"Ce livre est un hôpital ouvert à toutes les démences de l'esprit" disait des Fleurs du Mal le critique Gustave Bourdin, et, bien que véhémente, cette critique offre un élément de vérité.
Ce livre est effectivement le fruit d'années de réflexion sur l'ensemble de cette comédie humaine, de cette société laide et belle à la fois, dans laquelle a vécu Baudelaire et dont il aura voulu offrir une sorte de compte-rendu poétique. Mais en voulant à tout prix parler de l'humain jusque dans ses moindres tréfonds de corruption, il en déterre aussi des vices plus corrompus encore, et il ne faut alors pas s'étonner de voir, parmi la centaine de poèmes que compose le recueil, autant d'ode au sexe comme aux corps de femmes, ainsi que de vives critiques sur le puritanisme religieux.
D'une simple charogne en putréfaction jusqu'à une description du mode de vie des hiboux, des peintures de Delacroix jusqu'à la courbe des hanches de femmes dont il est tombé amoureux, le poète ne fait pas que rendre compte des choses et de la condition humaine, il sait autant rendre esthétique la laideur elle-même, que rendre grâce à des beautés suprêmes, allant aussi jusqu'à disséquer des concepts abstraits tel que la Peur ou le Temps.
C'est aussi un travail de longue haleine et complexifié par un fameux procès, louant l'idée que ce recueil n'est qu'une invitation à la dépravation et au vice, là où Baudelaire voyait tout autre chaise en ce recueil: d'abord un défi à relever pour redresser l'inculture ambiante et la perte des bases de la littérature classique, puis l'envie toute simple d'aller à l'encontre d'une morale mièvre selon laquelle l'homme est toujours forcément bon.
Jamais on ne reverra pareille fresque historique d'un Paris plongé dans cet ennui qui fait tant peur à Baudelaire, jamais on ne reverra pareil état d'une humanité comblée par autant d'horreur que de beauté.
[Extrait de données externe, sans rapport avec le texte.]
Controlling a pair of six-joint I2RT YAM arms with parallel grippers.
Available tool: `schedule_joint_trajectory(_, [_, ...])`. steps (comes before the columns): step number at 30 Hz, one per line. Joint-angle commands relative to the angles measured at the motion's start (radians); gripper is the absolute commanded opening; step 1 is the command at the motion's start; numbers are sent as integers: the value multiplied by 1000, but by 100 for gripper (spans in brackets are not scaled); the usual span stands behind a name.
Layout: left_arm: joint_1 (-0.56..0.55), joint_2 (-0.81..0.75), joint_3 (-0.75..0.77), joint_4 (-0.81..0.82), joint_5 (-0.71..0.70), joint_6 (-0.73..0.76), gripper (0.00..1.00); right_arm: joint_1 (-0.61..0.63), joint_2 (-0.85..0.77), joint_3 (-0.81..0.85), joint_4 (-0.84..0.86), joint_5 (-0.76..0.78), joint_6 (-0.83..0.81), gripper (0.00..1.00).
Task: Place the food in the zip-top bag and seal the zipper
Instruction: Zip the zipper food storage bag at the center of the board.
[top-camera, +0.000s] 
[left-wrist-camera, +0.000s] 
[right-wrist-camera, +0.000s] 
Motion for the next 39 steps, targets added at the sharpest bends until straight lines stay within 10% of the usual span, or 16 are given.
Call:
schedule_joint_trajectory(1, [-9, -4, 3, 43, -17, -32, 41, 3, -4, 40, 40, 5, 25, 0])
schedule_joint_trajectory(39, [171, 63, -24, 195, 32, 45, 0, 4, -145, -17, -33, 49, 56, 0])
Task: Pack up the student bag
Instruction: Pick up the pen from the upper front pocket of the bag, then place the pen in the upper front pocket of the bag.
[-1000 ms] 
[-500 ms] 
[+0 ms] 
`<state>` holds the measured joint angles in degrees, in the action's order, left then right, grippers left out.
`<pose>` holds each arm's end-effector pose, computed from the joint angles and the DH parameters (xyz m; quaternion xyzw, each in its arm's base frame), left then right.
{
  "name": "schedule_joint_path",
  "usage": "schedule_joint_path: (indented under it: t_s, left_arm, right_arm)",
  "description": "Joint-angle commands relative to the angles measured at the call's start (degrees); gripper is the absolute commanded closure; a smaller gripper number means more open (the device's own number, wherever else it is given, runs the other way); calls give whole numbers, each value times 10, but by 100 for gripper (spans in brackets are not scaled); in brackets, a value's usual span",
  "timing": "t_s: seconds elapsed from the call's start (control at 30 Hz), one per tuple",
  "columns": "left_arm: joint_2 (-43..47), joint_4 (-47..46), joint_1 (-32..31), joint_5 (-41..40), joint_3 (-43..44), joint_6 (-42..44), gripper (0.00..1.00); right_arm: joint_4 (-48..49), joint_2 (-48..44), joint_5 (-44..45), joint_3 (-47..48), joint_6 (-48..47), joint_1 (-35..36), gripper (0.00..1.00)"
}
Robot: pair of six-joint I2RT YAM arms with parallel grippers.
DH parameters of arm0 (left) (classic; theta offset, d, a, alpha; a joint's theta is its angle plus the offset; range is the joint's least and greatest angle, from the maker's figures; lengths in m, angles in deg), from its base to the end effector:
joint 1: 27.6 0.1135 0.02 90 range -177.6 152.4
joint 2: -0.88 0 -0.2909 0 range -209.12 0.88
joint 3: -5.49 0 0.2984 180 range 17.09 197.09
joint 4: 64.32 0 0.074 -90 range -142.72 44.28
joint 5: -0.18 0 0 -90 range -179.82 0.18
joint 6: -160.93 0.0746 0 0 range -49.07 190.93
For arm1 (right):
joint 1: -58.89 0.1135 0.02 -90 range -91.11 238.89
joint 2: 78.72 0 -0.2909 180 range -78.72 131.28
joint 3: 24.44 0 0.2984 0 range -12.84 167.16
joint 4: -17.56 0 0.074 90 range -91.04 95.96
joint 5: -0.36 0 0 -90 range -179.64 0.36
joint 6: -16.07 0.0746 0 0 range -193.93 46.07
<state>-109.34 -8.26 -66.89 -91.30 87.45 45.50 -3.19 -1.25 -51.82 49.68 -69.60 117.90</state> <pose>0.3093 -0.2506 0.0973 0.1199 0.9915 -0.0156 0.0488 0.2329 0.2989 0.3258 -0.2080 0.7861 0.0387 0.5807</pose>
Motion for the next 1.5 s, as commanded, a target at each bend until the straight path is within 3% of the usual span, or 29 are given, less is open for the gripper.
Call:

Certes, la qualité se voit forcément variable au vue du nombre important de poèmes, jonglant entre pures merveilles et écrits fait à la va-vite et peu inspirés, et il serait de mauvaise foi de ne pas mentionner que ce recueil possède son lot de poèmes énigmatiques et obscurs, mais il est impossible cependant de ne pas reconnaître l'indétrônable vérité : Baudelaire marque son époque avec ce recueil à la fois auto-biographique et miroir d'un monde dans lequel il peine à s'insérer, cette poignée de fleurs jetée à la figure de l'Homme.